** Work to complete **
The whole of the data is to be returned without a single change.

** Dataset extract **
■ ■ ■ ■ ■
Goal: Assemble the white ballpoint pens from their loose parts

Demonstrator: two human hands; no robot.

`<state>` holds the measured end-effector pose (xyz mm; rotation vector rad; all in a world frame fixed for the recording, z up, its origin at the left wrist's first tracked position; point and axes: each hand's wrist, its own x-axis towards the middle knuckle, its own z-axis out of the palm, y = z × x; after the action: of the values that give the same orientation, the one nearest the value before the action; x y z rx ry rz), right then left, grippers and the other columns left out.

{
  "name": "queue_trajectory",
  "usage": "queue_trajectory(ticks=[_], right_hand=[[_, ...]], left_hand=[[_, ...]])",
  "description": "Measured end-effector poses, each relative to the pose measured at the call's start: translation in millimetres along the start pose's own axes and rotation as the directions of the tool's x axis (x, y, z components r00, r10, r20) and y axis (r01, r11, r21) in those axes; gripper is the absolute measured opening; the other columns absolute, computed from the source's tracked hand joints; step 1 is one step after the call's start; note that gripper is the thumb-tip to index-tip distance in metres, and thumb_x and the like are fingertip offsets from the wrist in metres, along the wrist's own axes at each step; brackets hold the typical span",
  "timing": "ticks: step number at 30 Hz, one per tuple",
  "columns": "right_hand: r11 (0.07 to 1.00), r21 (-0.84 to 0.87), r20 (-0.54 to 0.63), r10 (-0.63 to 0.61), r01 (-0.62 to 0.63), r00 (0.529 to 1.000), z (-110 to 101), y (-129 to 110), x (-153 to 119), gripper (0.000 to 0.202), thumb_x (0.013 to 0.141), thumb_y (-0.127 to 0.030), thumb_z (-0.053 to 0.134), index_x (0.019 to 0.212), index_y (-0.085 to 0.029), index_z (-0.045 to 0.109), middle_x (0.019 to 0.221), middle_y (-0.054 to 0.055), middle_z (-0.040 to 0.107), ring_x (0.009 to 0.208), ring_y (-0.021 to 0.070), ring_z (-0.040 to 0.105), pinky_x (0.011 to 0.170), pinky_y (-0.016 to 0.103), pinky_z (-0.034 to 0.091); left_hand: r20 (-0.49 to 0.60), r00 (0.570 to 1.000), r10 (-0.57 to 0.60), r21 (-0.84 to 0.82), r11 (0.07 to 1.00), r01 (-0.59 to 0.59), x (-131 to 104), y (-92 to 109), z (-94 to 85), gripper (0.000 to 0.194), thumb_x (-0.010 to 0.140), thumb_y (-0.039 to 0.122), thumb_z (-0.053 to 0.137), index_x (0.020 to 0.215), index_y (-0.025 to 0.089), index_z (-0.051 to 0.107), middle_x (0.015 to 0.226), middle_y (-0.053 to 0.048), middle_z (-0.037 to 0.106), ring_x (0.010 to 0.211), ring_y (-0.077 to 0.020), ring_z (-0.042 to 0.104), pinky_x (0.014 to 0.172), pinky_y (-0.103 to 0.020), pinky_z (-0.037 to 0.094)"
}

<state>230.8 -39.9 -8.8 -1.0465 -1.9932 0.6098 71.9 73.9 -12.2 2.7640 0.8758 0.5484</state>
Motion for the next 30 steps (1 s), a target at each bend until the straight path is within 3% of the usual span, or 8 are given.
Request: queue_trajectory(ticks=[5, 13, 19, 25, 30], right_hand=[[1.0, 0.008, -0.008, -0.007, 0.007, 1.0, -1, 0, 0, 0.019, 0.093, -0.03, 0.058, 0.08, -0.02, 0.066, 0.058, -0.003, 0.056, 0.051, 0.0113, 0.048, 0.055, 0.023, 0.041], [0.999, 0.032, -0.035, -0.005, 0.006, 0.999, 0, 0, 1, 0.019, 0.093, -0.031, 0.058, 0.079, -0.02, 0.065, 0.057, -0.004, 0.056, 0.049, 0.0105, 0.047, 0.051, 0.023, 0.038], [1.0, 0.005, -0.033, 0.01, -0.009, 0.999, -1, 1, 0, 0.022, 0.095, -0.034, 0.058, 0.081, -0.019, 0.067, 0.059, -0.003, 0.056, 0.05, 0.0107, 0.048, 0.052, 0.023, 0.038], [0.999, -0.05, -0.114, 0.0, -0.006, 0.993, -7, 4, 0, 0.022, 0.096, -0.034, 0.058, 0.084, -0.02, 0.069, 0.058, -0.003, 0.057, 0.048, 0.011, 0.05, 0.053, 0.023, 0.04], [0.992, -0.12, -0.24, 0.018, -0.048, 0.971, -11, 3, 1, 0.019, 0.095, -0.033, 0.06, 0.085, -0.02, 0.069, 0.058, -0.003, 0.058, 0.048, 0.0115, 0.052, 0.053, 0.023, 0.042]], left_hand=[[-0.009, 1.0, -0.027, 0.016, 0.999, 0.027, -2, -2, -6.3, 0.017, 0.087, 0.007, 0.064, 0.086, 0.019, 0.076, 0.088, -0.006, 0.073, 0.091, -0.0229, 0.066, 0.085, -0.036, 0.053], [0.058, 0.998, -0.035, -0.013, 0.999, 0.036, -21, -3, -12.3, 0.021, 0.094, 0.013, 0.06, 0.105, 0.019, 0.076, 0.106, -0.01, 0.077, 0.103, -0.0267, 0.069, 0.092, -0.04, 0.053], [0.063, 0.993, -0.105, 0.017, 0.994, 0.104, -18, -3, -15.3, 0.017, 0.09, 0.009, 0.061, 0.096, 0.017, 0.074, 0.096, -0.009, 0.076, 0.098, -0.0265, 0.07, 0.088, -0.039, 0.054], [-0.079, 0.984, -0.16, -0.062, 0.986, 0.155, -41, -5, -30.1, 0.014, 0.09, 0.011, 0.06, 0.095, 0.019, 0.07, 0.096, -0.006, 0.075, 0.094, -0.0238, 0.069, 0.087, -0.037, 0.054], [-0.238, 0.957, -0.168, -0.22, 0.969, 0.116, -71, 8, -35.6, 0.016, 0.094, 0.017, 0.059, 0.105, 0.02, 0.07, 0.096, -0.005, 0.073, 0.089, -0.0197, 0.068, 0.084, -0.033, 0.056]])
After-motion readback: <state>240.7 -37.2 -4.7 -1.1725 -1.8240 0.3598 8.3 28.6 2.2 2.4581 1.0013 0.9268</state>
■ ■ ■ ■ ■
** Solution to this task **
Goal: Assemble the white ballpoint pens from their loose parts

Demonstrator: two human hands; no robot.

`<state>` holds the measured end-effector pose (xyz mm; rotation vector rad; all in a world frame fixed for the recording, z up, its origin at the left wrist's first tracked position; point and axes: each hand's wrist, its own x-axis towards the middle knuckle, its own z-axis out of the palm, y = z × x; after the action: of the values that give the same orientation, the one nearest the value before the action; x y z rx ry rz), right then left, grippers and the other columns left out.

{
  "name": "queue_trajectory",
  "usage": "queue_trajectory(ticks=[_], right_hand=[[_, ...]], left_hand=[[_, ...]])",
  "description": "Measured end-effector poses, each relative to the pose measured at the call's start: translation in millimetres along the start pose's own axes and rotation as the directions of the tool's x axis (x, y, z components r00, r10, r20) and y axis (r01, r11, r21) in those axes; gripper is the absolute measured opening; the other columns absolute, computed from the source's tracked hand joints; step 1 is one step after the call's start; note that gripper is the thumb-tip to index-tip distance in metres, and thumb_x and the like are fingertip offsets from the wrist in metres, along the wrist's own axes at each step; brackets hold the typical span",
  "timing": "ticks: step number at 30 Hz, one per tuple",
  "columns": "right_hand: r11 (0.07 to 1.00), r21 (-0.84 to 0.87), r20 (-0.54 to 0.63), r10 (-0.63 to 0.61), r01 (-0.62 to 0.63), r00 (0.529 to 1.000), z (-110 to 101), y (-129 to 110), x (-153 to 119), gripper (0.000 to 0.202), thumb_x (0.013 to 0.141), thumb_y (-0.127 to 0.030), thumb_z (-0.053 to 0.134), index_x (0.019 to 0.212), index_y (-0.085 to 0.029), index_z (-0.045 to 0.109), middle_x (0.019 to 0.221), middle_y (-0.054 to 0.055), middle_z (-0.040 to 0.107), ring_x (0.009 to 0.208), ring_y (-0.021 to 0.070), ring_z (-0.040 to 0.105), pinky_x (0.011 to 0.170), pinky_y (-0.016 to 0.103), pinky_z (-0.034 to 0.091); left_hand: r20 (-0.49 to 0.60), r00 (0.570 to 1.000), r10 (-0.57 to 0.60), r21 (-0.84 to 0.82), r11 (0.07 to 1.00), r01 (-0.59 to 0.59), x (-131 to 104), y (-92 to 109), z (-94 to 85), gripper (0.000 to 0.194), thumb_x (-0.010 to 0.140), thumb_y (-0.039 to 0.122), thumb_z (-0.053 to 0.137), index_x (0.020 to 0.215), index_y (-0.025 to 0.089), index_z (-0.051 to 0.107), middle_x (0.015 to 0.226), middle_y (-0.053 to 0.048), middle_z (-0.037 to 0.106), ring_x (0.010 to 0.211), ring_y (-0.077 to 0.020), ring_z (-0.042 to 0.104), pinky_x (0.014 to 0.172), pinky_y (-0.103 to 0.020), pinky_z (-0.037 to 0.094)"
}

<state>230.8 -39.9 -8.8 -1.0465 -1.9932 0.6098 71.9 73.9 -12.2 2.7640 0.8758 0.5484</state>
Motion for the next 30 steps (1 s), a target at each bend until the straight path is within 3% of the usual span, or 8 are given.
Request: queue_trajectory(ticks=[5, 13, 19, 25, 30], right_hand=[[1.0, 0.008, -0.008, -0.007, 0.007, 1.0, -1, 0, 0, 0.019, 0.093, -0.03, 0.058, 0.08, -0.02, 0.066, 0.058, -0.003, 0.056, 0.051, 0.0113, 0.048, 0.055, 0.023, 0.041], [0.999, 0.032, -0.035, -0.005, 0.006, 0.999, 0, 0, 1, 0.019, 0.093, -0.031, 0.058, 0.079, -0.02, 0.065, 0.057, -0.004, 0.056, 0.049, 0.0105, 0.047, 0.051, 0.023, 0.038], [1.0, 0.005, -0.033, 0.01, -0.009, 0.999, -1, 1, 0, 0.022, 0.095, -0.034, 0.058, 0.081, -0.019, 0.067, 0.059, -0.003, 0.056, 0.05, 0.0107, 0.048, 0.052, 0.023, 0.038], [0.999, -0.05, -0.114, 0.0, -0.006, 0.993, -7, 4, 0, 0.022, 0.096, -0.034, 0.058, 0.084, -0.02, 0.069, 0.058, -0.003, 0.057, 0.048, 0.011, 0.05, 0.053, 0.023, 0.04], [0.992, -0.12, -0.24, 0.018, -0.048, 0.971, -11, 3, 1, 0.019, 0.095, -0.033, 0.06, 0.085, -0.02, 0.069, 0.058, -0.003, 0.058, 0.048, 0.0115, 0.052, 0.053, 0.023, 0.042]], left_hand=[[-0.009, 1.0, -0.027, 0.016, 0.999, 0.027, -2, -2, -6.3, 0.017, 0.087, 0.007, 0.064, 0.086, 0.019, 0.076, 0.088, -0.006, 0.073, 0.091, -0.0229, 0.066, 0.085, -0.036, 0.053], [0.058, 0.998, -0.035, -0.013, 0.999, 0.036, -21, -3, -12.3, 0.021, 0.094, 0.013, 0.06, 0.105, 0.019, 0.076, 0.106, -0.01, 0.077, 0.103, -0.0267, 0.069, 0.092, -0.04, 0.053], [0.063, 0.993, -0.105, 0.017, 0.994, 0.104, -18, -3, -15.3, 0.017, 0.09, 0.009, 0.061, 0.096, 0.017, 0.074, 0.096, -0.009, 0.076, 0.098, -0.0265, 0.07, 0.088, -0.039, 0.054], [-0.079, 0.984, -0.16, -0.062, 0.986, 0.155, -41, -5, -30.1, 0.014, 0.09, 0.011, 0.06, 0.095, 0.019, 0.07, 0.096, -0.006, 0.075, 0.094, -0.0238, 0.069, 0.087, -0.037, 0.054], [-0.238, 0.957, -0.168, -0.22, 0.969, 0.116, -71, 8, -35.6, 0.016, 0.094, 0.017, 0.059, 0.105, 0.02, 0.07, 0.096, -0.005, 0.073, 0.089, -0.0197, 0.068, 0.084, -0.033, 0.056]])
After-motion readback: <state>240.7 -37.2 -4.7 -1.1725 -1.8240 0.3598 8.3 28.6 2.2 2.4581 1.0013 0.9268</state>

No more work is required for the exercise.